- **Work order**
Whatever appears in the listing, return all of it exactly.
***** Data
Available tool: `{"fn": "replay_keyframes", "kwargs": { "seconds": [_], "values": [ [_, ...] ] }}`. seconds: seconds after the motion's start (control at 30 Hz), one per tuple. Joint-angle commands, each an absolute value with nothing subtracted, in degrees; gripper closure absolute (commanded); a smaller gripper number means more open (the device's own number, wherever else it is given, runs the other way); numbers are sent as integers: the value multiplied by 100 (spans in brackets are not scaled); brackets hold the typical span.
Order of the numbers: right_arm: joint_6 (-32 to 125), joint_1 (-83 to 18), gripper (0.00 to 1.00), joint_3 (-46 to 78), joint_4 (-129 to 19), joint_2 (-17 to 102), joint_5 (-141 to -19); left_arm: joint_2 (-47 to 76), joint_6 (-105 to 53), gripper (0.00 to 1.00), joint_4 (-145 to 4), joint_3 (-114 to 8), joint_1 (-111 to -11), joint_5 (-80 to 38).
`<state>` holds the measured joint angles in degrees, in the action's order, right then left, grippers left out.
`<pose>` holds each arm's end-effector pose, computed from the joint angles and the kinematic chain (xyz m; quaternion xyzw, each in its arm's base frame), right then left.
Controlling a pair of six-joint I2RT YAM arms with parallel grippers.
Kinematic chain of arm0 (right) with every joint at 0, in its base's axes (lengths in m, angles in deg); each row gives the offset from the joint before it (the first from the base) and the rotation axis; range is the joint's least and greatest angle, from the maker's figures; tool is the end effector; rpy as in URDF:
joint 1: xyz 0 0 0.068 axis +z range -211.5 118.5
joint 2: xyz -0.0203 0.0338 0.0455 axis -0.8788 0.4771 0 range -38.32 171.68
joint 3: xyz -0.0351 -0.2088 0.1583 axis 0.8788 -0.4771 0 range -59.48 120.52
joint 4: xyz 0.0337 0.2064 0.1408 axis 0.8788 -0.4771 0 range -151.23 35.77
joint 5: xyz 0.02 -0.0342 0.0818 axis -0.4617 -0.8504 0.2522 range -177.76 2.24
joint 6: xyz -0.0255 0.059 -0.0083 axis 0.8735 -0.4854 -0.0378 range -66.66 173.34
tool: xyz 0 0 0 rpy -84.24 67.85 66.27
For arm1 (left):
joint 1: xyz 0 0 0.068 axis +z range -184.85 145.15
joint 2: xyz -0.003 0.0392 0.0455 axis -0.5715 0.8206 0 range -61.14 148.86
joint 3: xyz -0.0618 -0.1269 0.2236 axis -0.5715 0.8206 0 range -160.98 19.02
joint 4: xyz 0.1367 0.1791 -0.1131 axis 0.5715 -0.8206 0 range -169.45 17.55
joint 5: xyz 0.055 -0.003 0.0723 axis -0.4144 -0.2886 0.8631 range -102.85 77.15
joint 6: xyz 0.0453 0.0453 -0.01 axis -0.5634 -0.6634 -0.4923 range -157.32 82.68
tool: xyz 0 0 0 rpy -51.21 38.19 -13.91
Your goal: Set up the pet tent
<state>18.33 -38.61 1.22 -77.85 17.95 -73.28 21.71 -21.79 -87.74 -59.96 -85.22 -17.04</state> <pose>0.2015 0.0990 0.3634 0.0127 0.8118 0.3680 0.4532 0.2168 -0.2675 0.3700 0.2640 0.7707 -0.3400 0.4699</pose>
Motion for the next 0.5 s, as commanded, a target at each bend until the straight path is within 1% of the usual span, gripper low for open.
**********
- **Response to the task**
Available tool: `{"fn": "replay_keyframes", "kwargs": { "seconds": [_], "values": [ [_, ...] ] }}`. seconds: seconds after the motion's start (control at 30 Hz), one per tuple. Joint-angle commands, each an absolute value with nothing subtracted, in degrees; gripper closure absolute (commanded); a smaller gripper number means more open (the device's own number, wherever else it is given, runs the other way); numbers are sent as integers: the value multiplied by 100 (spans in brackets are not scaled); brackets hold the typical span.
Order of the numbers: right_arm: joint_6 (-32 to 125), joint_1 (-83 to 18), gripper (0.00 to 1.00), joint_3 (-46 to 78), joint_4 (-129 to 19), joint_2 (-17 to 102), joint_5 (-141 to -19); left_arm: joint_2 (-47 to 76), joint_6 (-105 to 53), gripper (0.00 to 1.00), joint_4 (-145 to 4), joint_3 (-114 to 8), joint_1 (-111 to -11), joint_5 (-80 to 38).
`<state>` holds the measured joint angles in degrees, in the action's order, right then left, grippers left out.
`<pose>` holds each arm's end-effector pose, computed from the joint angles and the kinematic chain (xyz m; quaternion xyzw, each in its arm's base frame), right then left.
Controlling a pair of six-joint I2RT YAM arms with parallel grippers.
Kinematic chain of arm0 (right) with every joint at 0, in its base's axes (lengths in m, angles in deg); each row gives the offset from the joint before it (the first from the base) and the rotation axis; range is the joint's least and greatest angle, from the maker's figures; tool is the end effector; rpy as in URDF:
joint 1: xyz 0 0 0.068 axis +z range -211.5 118.5
joint 2: xyz -0.0203 0.0338 0.0455 axis -0.8788 0.4771 0 range -38.32 171.68
joint 3: xyz -0.0351 -0.2088 0.1583 axis 0.8788 -0.4771 0 range -59.48 120.52
joint 4: xyz 0.0337 0.2064 0.1408 axis 0.8788 -0.4771 0 range -151.23 35.77
joint 5: xyz 0.02 -0.0342 0.0818 axis -0.4617 -0.8504 0.2522 range -177.76 2.24
joint 6: xyz -0.0255 0.059 -0.0083 axis 0.8735 -0.4854 -0.0378 range -66.66 173.34
tool: xyz 0 0 0 rpy -84.24 67.85 66.27
For arm1 (left):
joint 1: xyz 0 0 0.068 axis +z range -184.85 145.15
joint 2: xyz -0.003 0.0392 0.0455 axis -0.5715 0.8206 0 range -61.14 148.86
joint 3: xyz -0.0618 -0.1269 0.2236 axis -0.5715 0.8206 0 range -160.98 19.02
joint 4: xyz 0.1367 0.1791 -0.1131 axis 0.5715 -0.8206 0 range -169.45 17.55
joint 5: xyz 0.055 -0.003 0.0723 axis -0.4144 -0.2886 0.8631 range -102.85 77.15
joint 6: xyz 0.0453 0.0453 -0.01 axis -0.5634 -0.6634 -0.4923 range -157.32 82.68
tool: xyz 0 0 0 rpy -51.21 38.19 -13.91
Your goal: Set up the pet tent
<state>18.33 -38.61 1.22 -77.85 17.95 -73.28 21.71 -21.79 -87.74 -59.96 -85.22 -17.04</state> <pose>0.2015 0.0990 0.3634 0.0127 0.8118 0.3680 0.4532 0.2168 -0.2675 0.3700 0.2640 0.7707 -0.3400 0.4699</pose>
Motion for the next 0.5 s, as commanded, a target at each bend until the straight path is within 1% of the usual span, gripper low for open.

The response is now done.